● Your objective
Copy out each line of the data that holds the string "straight".

● Data listing
______________________________
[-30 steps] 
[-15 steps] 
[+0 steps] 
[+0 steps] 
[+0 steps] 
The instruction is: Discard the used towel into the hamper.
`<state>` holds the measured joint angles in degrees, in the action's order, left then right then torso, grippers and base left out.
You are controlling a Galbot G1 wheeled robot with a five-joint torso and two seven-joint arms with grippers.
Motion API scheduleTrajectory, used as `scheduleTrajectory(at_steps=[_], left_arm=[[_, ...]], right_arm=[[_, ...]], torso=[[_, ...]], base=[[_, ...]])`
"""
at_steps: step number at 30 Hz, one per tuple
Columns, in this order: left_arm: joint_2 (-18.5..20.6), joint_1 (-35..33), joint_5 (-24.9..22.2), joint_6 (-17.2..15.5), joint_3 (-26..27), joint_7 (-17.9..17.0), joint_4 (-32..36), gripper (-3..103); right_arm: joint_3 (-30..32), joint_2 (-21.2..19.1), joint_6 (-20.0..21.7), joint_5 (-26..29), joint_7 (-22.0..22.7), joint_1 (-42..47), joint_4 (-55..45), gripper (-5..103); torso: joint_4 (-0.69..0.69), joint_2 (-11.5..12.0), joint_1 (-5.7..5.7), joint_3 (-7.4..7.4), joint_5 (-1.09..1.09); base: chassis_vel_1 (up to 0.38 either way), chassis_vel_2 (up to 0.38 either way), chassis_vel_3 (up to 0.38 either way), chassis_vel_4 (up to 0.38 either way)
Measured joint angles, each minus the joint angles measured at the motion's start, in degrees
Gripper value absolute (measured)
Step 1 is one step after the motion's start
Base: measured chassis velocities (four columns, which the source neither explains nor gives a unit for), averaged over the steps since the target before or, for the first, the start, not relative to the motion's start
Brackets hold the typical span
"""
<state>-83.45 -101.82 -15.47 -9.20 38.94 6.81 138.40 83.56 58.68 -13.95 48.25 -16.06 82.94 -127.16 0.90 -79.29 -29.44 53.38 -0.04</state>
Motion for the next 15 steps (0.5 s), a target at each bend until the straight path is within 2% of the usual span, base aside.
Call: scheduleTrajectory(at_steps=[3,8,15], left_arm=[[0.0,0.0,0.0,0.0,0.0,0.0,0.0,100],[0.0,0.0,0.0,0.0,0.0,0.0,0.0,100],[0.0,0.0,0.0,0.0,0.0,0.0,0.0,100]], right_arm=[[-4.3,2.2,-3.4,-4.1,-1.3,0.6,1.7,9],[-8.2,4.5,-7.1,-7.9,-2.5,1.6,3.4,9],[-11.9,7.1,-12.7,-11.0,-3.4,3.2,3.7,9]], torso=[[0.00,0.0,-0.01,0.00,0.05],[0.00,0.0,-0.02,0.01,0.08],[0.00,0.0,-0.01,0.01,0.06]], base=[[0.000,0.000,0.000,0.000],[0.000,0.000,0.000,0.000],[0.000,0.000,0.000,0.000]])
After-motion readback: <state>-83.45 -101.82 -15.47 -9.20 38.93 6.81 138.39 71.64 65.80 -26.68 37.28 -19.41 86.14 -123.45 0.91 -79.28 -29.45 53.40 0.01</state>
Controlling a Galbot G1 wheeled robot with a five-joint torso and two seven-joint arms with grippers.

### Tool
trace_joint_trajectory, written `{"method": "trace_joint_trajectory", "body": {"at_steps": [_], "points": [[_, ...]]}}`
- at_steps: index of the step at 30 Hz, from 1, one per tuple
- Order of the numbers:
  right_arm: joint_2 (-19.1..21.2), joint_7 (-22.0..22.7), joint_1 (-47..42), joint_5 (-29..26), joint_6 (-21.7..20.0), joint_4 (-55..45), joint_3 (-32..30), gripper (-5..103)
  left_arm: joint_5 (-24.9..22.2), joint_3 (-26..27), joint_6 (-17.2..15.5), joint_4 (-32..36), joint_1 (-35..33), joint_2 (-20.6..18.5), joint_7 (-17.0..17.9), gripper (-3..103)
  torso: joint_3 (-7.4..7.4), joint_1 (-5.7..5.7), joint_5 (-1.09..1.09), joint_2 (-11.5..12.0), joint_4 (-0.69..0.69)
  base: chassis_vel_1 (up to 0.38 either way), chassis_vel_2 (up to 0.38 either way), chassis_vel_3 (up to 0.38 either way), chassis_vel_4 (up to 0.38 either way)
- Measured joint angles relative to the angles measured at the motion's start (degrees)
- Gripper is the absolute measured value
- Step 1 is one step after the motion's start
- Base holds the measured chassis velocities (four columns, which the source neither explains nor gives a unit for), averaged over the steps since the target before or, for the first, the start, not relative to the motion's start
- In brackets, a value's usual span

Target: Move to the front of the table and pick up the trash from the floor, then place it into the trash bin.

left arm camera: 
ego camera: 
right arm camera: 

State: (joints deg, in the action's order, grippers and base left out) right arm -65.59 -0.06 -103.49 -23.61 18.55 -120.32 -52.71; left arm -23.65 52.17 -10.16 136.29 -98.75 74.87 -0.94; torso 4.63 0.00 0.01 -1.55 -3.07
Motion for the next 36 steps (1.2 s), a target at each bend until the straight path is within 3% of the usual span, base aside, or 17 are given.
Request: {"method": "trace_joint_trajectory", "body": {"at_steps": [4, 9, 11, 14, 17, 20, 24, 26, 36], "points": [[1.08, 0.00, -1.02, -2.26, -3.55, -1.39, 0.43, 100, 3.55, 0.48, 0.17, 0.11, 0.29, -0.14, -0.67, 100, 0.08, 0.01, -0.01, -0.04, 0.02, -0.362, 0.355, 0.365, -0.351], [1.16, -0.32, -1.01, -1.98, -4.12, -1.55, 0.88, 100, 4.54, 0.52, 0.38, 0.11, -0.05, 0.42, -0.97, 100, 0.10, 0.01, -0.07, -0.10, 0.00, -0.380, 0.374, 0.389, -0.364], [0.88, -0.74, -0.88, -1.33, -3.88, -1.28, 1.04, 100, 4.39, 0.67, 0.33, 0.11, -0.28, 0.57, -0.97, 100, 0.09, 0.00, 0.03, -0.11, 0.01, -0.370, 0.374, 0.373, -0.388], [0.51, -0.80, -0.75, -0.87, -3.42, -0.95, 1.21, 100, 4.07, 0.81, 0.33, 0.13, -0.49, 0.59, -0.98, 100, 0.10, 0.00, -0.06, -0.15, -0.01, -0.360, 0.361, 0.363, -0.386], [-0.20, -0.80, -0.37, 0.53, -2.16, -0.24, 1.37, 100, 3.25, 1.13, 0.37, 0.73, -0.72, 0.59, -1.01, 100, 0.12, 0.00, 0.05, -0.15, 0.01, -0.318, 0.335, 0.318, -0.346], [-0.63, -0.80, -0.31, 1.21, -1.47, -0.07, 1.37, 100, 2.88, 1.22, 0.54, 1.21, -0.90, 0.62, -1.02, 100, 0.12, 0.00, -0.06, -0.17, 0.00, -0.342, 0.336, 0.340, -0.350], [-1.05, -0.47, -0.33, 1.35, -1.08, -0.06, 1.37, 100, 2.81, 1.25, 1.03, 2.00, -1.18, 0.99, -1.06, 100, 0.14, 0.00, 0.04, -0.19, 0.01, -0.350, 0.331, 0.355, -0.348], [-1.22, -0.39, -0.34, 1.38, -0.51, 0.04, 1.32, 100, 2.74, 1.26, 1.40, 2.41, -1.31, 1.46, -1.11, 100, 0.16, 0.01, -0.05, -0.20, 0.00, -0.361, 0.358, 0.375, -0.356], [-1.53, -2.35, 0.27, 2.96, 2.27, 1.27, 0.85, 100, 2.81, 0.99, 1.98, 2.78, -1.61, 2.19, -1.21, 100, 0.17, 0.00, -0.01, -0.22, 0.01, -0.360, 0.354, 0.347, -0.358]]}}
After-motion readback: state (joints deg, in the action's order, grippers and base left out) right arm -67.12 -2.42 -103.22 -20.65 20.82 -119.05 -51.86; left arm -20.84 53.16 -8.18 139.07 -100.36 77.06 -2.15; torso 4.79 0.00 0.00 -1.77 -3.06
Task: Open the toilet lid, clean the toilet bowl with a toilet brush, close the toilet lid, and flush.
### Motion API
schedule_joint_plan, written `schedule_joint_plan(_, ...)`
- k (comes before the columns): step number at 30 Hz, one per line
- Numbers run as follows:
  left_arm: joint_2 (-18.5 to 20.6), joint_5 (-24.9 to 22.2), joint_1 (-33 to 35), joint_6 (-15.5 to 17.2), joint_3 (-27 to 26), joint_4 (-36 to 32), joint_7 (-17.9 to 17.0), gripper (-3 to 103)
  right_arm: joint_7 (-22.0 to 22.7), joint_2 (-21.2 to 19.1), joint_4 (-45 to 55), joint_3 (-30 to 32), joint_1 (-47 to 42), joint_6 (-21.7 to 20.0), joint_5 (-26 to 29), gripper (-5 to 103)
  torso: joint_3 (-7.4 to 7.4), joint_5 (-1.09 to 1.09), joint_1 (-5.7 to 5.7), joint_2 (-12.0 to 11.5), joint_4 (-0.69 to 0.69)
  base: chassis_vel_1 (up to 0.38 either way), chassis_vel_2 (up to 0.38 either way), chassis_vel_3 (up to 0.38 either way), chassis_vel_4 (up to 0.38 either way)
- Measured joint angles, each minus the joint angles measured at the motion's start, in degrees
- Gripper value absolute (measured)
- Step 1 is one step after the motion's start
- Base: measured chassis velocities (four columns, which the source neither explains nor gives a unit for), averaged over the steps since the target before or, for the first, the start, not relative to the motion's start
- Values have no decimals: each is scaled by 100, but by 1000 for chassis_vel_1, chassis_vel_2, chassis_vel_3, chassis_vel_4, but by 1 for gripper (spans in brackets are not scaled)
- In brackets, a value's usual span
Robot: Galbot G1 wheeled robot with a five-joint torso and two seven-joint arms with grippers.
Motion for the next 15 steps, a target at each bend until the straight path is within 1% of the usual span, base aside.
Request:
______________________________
● Exercise answer
Motion for the next 15 steps (0.5 s), a target at each bend until the straight path is within 2% of the usual span, base aside.
Motion for the next 36 steps (1.2 s), a target at each bend until the straight path is within 3% of the usual span, base aside, or 17 are given.
Motion for the next 15 steps, a target at each bend until the straight path is within 1% of the usual span, base aside.

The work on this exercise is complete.